One of the major findings of our analysis is the positive correlation between IDH-1 wildtype and a higher edema to tumor ratio. A few studies have investigated the association of IDH-1 status with morphological MRI analysis in low grade gliomas (16). IDH-1 mutated tumors present frequently with a unilateral pattern of growth, sharply defined tumor margins, homogeneous signal intensity, and less contrast enhancement on MRI. All these factors might contribute to the improved prognosis of patients with this subtype of GBM; however, an association between edema and IDH-1 is not described in the literature (16). The IDH-1 mutation leads to neo-enzymatic activity of the IDH-1 enzyme which drives the conversion of isocitrate into 2-hydroxyglutarate (2-HG), leading to a genome-wide histone- and DNA methylation alternations (17, 18). One of these consequences is the increased hypoxia-inducible factor 1-alpha (HIF-1α) that is frequently detected in patients with an IDH-1 mutation (19, 20). On the contrary, the proliferation rate (Ki-67) and vascular endothelial growth factor (VEGF) levels are significantly lower in IDH-1 mutated tumors (21, 22). However, little is known about the affinity for vasogenic edema in IDH-1 wildtype GBM (23). Our findings encourage further translational investigations into the mechanism of peritumoral edema in GBM wildtype.

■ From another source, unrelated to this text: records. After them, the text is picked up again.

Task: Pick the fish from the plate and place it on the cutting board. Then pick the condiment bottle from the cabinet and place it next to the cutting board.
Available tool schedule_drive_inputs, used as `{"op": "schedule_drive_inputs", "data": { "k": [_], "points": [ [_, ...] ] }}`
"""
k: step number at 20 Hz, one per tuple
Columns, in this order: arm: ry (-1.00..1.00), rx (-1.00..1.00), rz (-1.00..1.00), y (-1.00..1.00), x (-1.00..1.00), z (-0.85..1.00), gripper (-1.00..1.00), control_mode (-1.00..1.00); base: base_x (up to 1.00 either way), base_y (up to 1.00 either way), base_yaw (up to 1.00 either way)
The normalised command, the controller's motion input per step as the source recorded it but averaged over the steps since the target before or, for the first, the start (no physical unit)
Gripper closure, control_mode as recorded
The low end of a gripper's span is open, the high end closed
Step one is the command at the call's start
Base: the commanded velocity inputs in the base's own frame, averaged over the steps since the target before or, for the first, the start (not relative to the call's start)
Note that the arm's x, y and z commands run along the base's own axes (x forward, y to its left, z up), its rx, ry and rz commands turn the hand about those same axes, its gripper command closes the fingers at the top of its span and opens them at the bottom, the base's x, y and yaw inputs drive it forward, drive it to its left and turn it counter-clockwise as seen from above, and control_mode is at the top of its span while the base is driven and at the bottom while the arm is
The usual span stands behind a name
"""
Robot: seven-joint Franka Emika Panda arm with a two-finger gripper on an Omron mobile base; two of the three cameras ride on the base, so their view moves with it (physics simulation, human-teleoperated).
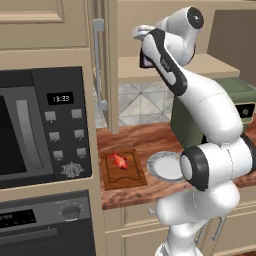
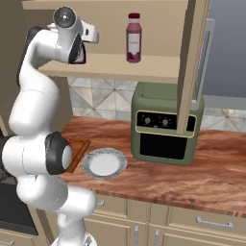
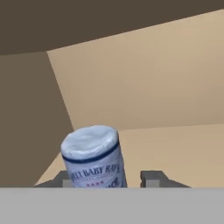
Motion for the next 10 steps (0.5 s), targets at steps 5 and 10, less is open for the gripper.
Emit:
{"op": "schedule_drive_inputs", "data": {
  "k": [5,10],
  "points": [
    [-0.09,0.0,0.0,-0.33,-0.85,0.0,1.0,-1.0,0.0,0.0,0.0],
    [-0.14,0.0,0.0,-0.35,-0.87,0.0,1.0,-1.0,0.0,0.0,0.0]
  ]
}}
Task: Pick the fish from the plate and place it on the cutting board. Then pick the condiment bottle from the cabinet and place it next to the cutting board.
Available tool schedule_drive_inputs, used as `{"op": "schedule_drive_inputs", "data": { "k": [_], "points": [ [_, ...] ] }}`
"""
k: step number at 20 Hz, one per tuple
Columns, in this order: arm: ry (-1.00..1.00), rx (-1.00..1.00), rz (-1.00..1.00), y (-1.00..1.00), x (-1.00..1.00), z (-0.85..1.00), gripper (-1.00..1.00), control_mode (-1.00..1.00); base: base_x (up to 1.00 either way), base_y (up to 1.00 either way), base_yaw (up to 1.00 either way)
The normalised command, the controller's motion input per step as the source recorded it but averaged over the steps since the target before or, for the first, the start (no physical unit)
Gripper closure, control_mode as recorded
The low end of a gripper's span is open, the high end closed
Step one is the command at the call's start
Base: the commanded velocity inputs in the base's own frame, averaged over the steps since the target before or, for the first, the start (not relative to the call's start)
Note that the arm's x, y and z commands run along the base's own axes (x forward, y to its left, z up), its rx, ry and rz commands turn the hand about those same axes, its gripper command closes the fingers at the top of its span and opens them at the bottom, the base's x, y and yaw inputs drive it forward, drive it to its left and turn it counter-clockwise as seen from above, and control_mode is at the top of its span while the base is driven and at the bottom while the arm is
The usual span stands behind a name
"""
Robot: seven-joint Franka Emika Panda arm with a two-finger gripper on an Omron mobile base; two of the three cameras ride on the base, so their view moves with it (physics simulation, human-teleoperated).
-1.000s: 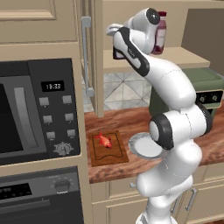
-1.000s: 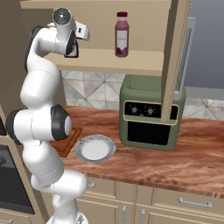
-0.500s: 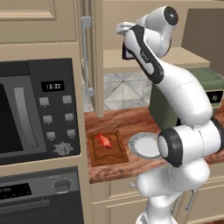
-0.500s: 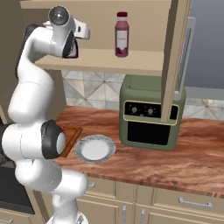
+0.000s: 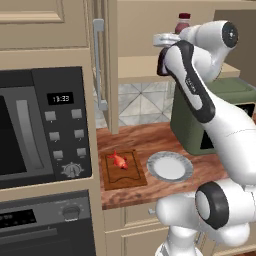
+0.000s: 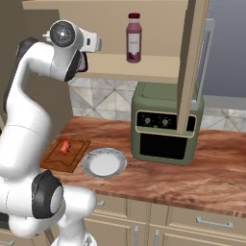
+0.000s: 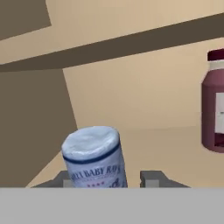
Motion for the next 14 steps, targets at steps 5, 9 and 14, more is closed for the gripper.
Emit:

Several studies have investigated the extent of peritumoral edema and correlated it with patient’s outcome but the results were conflicting and a consistent conclusion is therefore absent (1, 6, 24). In a multicenter analysis, Schoeneggers et al. identified edema as an independent prognostic factor for poor outcome in GBM (1). On the contrary, Lacroix et al. published their results including more than 400 GBM patients where the extent of peritumoral edema was not found to be an independent prognostic factor (25). In our study, neither tumor size, nor edema or a high edema to tumor ratio were associated with outcome. A possible explanation is the high-level of heterogeneity within the peritumoral edema tissue. Since the majority (>90%) of the tumors relapse in the peritumoral zone, the microenvironment with alternated tissue hemostasis may play a crucial role in recurrence, and the currently standardized quantitative measurements (T1+, T2, FLAIR etc.) do no capture molecular alternations in the peritumoral edema (26, 27). Radiomic approaches may complement current MRI imaging in future studies and elucidate pathological processes in peritumoral edema tissue.

Within this study, we addressed the effects of edema on immune infiltration (2). The assessment of immune infiltration is of paramount importance since the introduction of T cells with the expression of chimeric antigen receptors (CARs) directed against specific antigens (EGFRvIII-, HER2- and IL-13 Rα2 CAR T-cells) have initiated the era of personalized immunotherapy in GBM; and the results of several ongoing studies are eagerly anticipated (10, 28, 29). Berghoff et al. published their findings on CNS metastasis, where a high density of tumor-infiltrating lymphocytes (TIL) was more frequently observed in patients with low peritumoral edema, as compared to patients with high peritumoral edema; however, studies analysing this issue in GBMs are absent (30). In our analysis neither myelocytic nor lymphocytic infiltration was correlated with peritumoral edema. A possible explanation could be that the peritumoral microenvironment in brain tumor patients contains an array of other non-neoplastic cells, including vascular and other glial cells, all of which could contribute to edema formation (27). Although immunotherapy in general and CAR T administration in specific carries a risk of cerebral edema as a dreadful complication, our data implies that patients with a high edema to tumor ratio should not be excluded from further immunological studies (31, 32).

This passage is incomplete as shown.